→ Activity
Wherever a picture appears in the listing below, leave it out and reproduce the rest exactly.

→ Raw data
Segment Open

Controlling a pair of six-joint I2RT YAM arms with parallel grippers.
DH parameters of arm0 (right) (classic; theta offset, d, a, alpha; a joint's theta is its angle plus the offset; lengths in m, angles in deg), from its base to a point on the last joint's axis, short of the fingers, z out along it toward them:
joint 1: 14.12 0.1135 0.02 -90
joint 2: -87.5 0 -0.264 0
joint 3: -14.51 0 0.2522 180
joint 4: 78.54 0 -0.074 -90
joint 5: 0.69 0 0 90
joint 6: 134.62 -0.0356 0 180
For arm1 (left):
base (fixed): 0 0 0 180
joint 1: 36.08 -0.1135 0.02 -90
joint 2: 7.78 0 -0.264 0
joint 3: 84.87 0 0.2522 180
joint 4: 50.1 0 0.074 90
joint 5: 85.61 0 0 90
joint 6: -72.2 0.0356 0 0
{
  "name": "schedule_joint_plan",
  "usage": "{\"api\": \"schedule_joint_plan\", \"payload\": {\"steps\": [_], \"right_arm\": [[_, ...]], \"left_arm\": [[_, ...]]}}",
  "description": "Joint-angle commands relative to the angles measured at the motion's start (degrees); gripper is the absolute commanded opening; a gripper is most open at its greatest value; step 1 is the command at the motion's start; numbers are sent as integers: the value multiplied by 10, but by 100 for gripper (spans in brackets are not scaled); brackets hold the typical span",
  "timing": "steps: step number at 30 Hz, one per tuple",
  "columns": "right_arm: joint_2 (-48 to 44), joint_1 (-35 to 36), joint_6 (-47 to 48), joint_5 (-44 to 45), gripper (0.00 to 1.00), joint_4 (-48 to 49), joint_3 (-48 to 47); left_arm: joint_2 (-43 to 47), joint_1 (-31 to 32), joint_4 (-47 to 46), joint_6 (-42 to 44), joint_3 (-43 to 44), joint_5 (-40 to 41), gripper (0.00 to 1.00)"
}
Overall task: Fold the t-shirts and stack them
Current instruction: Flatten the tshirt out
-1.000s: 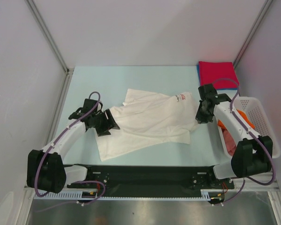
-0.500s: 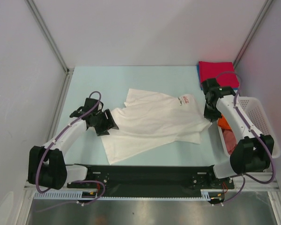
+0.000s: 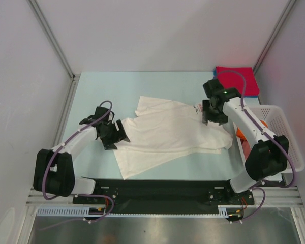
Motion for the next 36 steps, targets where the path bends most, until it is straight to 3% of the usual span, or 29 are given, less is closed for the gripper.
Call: {"api": "schedule_joint_plan", "payload": {"steps": [1, 4, 8, 14, 18, 24, 27, 30, 35, 36], "right_arm": [[39, 45, -13, -146, 63, 70, -11], [94, 82, -31, -206, 63, 131, 0], [157, 105, -34, -255, 63, 176, 4], [269, 119, -40, -324, 63, 192, -72], [352, 124, -61, -385, 63, 186, -194], [481, 127, -109, -436, 64, 153, -392], [505, 120, -113, -437, 66, 112, -505], [472, 105, -110, -425, 68, 99, -499], [345, 100, -65, -346, 77, 91, -365], [319, 99, -59, -333, 78, 92, -299]], "left_arm": [[-36, 12, -7, -11, 0, 3, 82], [-87, 13, -28, -18, -5, -23, 81], [-155, 1, -37, -6, 25, 5, 80], [-246, -77, -37, 9, 105, 27, 80], [-319, -129, -16, 38, 205, 47, 80], [-386, -149, 35, 62, 374, 89, 80], [-354, -147, 60, 76, 425, 131, 81], [-279, -142, 81, 95, 422, 166, 82], [-116, -140, 91, 87, 291, 145, 82], [-89, -140, 88, 84, 229, 142, 81]]}}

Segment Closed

→ Final answer
Controlling a pair of six-joint I2RT YAM arms with parallel grippers.
DH parameters of arm0 (right) (classic; theta offset, d, a, alpha; a joint's theta is its angle plus the offset; lengths in m, angles in deg), from its base to a point on the last joint's axis, short of the fingers, z out along it toward them:
joint 1: 14.12 0.1135 0.02 -90
joint 2: -87.5 0 -0.264 0
joint 3: -14.51 0 0.2522 180
joint 4: 78.54 0 -0.074 -90
joint 5: 0.69 0 0 90
joint 6: 134.62 -0.0356 0 180
For arm1 (left):
base (fixed): 0 0 0 180
joint 1: 36.08 -0.1135 0.02 -90
joint 2: 7.78 0 -0.264 0
joint 3: 84.87 0 0.2522 180
joint 4: 50.1 0 0.074 90
joint 5: 85.61 0 0 90
joint 6: -72.2 0.0356 0 0
{
  "name": "schedule_joint_plan",
  "usage": "{\"api\": \"schedule_joint_plan\", \"payload\": {\"steps\": [_], \"right_arm\": [[_, ...]], \"left_arm\": [[_, ...]]}}",
  "description": "Joint-angle commands relative to the angles measured at the motion's start (degrees); gripper is the absolute commanded opening; a gripper is most open at its greatest value; step 1 is the command at the motion's start; numbers are sent as integers: the value multiplied by 10, but by 100 for gripper (spans in brackets are not scaled); brackets hold the typical span",
  "timing": "steps: step number at 30 Hz, one per tuple",
  "columns": "right_arm: joint_2 (-48 to 44), joint_1 (-35 to 36), joint_6 (-47 to 48), joint_5 (-44 to 45), gripper (0.00 to 1.00), joint_4 (-48 to 49), joint_3 (-48 to 47); left_arm: joint_2 (-43 to 47), joint_1 (-31 to 32), joint_4 (-47 to 46), joint_6 (-42 to 44), joint_3 (-43 to 44), joint_5 (-40 to 41), gripper (0.00 to 1.00)"
}
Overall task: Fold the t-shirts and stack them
Current instruction: Flatten the tshirt out
-1.000s: 
-0.500s: 
+0.000s: 
Motion for the next 36 steps, targets where the path bends most, until it is straight to 3% of the usual span, or 29 are given, less is closed for the gripper.
Call: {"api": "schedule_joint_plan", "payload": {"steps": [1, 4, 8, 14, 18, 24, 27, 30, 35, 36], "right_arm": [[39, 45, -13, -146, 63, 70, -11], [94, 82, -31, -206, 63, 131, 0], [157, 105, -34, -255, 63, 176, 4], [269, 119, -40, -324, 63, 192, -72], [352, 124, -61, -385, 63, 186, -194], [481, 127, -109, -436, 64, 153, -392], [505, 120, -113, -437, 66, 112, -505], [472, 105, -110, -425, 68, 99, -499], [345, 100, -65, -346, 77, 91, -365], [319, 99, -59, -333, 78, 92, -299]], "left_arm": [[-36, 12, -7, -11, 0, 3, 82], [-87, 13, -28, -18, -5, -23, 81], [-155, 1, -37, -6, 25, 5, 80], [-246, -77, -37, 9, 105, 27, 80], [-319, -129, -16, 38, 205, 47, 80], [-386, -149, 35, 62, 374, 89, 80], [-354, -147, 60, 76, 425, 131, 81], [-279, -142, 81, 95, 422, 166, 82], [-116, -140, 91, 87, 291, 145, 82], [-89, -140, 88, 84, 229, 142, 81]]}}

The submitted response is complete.